Tuesday, March 06, 2007

Elder's Second Rule

In recent weeks I've mentioned Elder's First Rule of Arab/Muslim Projection a number of times.

It it time to unveil a new rule:

Arabs/Muslims hate the West more than they hate each other - especially Israel.

There has been much wishful thinking on the part of analysts recently about how there is the possibility of a coalition of "moderate" Arabs and Muslims, presumably Sunnis, that would be willing to go against Iran's growing Shiite influence.

We've been down this road before. We've propped up one Arab/Muslim group against another only to find that the winners were worse than the losers.

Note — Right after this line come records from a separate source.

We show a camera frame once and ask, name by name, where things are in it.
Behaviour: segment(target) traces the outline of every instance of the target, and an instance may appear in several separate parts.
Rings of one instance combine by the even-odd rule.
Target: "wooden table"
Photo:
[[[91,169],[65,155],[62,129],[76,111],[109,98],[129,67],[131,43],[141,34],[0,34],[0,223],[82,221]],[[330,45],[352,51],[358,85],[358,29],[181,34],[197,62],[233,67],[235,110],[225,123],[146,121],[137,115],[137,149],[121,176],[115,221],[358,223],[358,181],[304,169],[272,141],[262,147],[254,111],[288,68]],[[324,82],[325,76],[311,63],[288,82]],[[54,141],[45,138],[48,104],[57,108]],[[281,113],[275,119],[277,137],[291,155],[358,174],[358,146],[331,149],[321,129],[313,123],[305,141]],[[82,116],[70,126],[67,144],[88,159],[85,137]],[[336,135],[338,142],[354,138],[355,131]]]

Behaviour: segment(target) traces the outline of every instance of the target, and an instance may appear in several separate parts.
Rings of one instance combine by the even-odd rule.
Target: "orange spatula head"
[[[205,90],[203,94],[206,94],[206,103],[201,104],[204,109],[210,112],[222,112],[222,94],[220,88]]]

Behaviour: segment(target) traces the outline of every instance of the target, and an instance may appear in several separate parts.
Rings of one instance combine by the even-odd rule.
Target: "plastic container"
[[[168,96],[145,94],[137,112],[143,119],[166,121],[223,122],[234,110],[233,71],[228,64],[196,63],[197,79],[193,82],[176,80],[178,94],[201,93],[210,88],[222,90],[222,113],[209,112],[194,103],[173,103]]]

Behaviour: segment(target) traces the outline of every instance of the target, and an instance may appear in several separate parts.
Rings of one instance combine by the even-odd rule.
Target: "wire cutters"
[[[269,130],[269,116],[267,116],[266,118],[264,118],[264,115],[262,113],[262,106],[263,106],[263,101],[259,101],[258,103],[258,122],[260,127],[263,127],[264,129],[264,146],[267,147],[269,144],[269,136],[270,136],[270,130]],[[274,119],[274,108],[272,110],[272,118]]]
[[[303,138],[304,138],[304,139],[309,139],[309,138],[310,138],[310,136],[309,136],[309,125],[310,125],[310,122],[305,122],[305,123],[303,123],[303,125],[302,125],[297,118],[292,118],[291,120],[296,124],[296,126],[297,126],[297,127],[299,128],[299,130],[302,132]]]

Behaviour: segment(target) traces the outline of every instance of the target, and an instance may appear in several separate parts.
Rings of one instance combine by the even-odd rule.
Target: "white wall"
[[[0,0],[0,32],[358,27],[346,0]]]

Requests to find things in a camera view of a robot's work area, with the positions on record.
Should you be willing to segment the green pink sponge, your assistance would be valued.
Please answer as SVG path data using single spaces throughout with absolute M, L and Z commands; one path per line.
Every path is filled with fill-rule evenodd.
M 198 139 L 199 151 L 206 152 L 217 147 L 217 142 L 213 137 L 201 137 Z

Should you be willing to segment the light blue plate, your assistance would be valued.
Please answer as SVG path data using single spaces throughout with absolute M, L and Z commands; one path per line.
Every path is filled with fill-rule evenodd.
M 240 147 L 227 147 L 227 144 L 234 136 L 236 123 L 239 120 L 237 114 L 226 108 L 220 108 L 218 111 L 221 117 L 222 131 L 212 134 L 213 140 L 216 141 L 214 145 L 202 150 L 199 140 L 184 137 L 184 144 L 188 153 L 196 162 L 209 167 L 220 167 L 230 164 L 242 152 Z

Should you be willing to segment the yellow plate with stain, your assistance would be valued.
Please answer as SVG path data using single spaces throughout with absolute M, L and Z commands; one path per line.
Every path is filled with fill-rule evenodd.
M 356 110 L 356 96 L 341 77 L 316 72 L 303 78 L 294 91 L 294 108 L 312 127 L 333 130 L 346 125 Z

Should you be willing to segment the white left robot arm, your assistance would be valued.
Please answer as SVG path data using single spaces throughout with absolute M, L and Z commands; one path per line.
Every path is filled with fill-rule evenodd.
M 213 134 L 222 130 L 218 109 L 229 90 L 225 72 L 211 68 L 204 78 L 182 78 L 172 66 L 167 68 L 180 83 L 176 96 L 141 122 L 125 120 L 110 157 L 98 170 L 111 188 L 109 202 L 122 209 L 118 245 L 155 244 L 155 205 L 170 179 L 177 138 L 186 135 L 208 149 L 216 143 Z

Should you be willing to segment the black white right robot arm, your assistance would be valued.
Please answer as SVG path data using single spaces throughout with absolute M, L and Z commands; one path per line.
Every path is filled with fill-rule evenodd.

Now, it is certainly possible to construct a scenario where, for purely selfish and short-term gains, some Arabs/Muslims may toe the Western line and help us out. But for each time that happens - for each time the A/Ms are perceived by their proud subjects as kowtowing to the hated West - they become weaker and more susceptible to popular, religious-based uprisings.

This is a corollary to the A/M sense of honor and pride (much more pronounced on the Arab side than the Muslim side, but potent in either case.) The perception that any A/M nation's leader is a puppet of the West means that it is just a matter of time before that leadership is gone. It may take decades but it is still going to happen.

Unfortunately, Westerners tend to think in terms of the short-term (effectively, the election cycle.) Propping up a government like Egypt to the tune of billions a year makes short term sense but there needs to be a longer-term policy where common interests have the chance of influencing behavior more than dollars.

Publicly siding with America is a death sentence in the Arab world and the leaders who do it lose all credibility. And while Saudi Arabia may be very scared by Iran and beholden to Western petrodollars, their seeming to side with the West is a short-term expediency. The average Saudi identifies more with a madman who stands up to America than with a prince who meekly cooperates.

Is there any long-term appreciation of the US in Kuwait for saving it? On the contrary - they hate the fact that they were so weak that they needed US help, an affront to their own pride.

Sunnis might hate Shias who might hate Salafists but they all agree that Islam must rule the world and the details can be worked out later. And in a region where chaos favors fundamentalism, the unintended results from any Western moves will often offset the intended results.

UPDATE: Once again, Shrinkwrapped wraps a marvelous analysis around this matter.